- WHAT THE TASK ASKS -
The data must be reproduced verbatim; images are to be omitted.

_____

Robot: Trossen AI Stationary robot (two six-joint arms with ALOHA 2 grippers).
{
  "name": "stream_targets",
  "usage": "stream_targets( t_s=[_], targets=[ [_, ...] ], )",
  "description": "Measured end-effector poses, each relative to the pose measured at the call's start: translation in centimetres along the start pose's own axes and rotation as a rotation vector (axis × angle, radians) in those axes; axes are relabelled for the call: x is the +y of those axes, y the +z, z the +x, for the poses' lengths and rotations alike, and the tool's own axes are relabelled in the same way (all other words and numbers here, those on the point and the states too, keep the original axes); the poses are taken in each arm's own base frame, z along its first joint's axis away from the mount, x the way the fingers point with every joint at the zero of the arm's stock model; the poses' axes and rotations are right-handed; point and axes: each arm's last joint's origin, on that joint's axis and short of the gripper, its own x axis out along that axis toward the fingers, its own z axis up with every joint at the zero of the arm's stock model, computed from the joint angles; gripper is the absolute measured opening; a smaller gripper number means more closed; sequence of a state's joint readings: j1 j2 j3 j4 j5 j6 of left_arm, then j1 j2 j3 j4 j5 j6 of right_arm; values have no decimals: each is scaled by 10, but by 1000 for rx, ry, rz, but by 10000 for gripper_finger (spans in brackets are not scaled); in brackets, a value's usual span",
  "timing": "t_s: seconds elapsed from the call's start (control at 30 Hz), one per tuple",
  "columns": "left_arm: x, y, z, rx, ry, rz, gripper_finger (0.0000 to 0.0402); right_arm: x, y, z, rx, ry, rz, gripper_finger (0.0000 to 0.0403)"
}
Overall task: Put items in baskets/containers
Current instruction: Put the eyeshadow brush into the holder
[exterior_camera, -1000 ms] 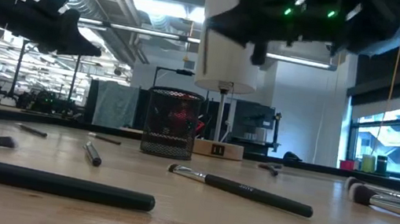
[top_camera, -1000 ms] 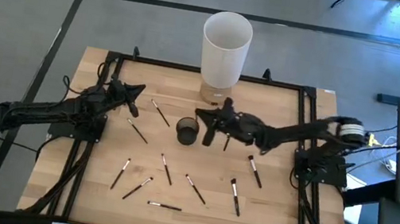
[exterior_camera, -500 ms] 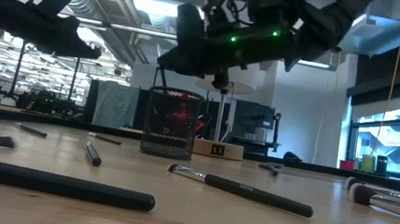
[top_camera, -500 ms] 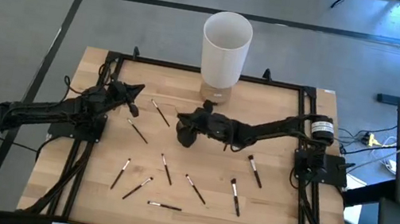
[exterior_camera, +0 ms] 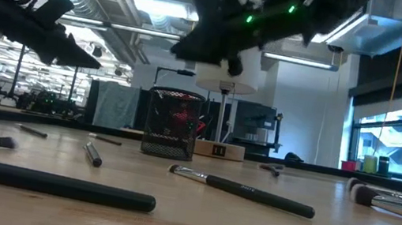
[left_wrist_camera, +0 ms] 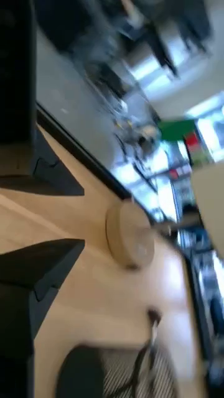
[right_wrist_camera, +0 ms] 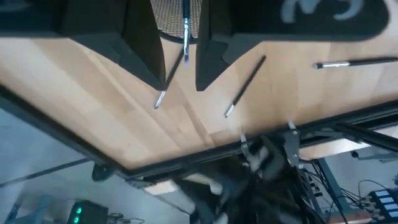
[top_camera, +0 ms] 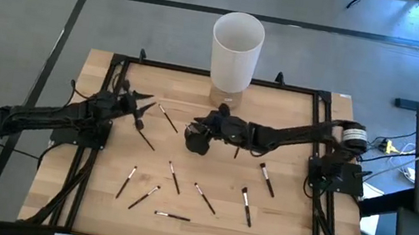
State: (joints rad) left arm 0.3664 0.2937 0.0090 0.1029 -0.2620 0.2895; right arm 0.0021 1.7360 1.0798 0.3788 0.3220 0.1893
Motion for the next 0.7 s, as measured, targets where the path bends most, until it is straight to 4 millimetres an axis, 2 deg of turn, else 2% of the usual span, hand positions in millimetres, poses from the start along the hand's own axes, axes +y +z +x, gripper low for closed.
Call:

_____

- YOUR RESPONSE -
Robot: Trossen AI Stationary robot (two six-joint arms with ALOHA 2 grippers).
{
  "name": "stream_targets",
  "usage": "stream_targets( t_s=[_], targets=[ [_, ...] ], )",
  "description": "Measured end-effector poses, each relative to the pose measured at the call's start: translation in centimetres along the start pose's own axes and rotation as a rotation vector (axis × angle, radians) in those axes; axes are relabelled for the call: x is the +y of those axes, y the +z, z the +x, for the poses' lengths and rotations alike, and the tool's own axes are relabelled in the same way (all other words and numbers here, those on the point and the states too, keep the original axes); the poses are taken in each arm's own base frame, z along its first joint's axis away from the mount, x the way the fingers point with every joint at the zero of the arm's stock model; the poses' axes and rotations are right-handed; point and axes: each arm's last joint's origin, on that joint's axis and short of the gripper, its own x axis out along that axis toward the fingers, its own z axis up with every joint at the zero of the arm's stock model, computed from the joint angles; gripper is the absolute measured opening; a smaller gripper number means more closed; sequence of a state's joint readings: j1 j2 j3 j4 j5 j6 of left_arm, then j1 j2 j3 j4 j5 j6 of right_arm; values have no decimals: each is scaled by 10, but by 1000 for rx, ry, rz, but by 10000 for gripper_finger (spans in brackets are not scaled); in brackets, a value's usual span",
  "timing": "t_s: seconds elapsed from the call's start (control at 30 Hz), one per tuple",
  "columns": "left_arm: x, y, z, rx, ry, rz, gripper_finger (0.0000 to 0.0402); right_arm: x, y, z, rx, ry, rz, gripper_finger (0.0000 to 0.0403)"
}
Overall task: Put items in baskets/containers
Current instruction: Put the eyeshadow brush into the holder
[exterior_camera, -1000 ms] 
[top_camera, -1000 ms] 
[exterior_camera, -500 ms] 
[top_camera, -500 ms] 
[exterior_camera, +0 ms] 
[left_wrist_camera, +0 ms] 
[right_wrist_camera, +0 ms] 
[top_camera, +0 ms] 
State: (joints rad) left arm 0.3664 0.2937 0.0090 0.1029 -0.2620 0.2895; right arm 0.0021 1.7360 1.0798 0.3788 0.3220 0.1893
Motion for the next 0.7 s, as measured, targets where the path bends most, until it is straight to 4 millimetres an axis, 2 deg of turn, else 2% of the usual span, hand positions in millimetres, poses from the start along the hand's own axes, axes +y +z +x, gripper low for closed.
Call:

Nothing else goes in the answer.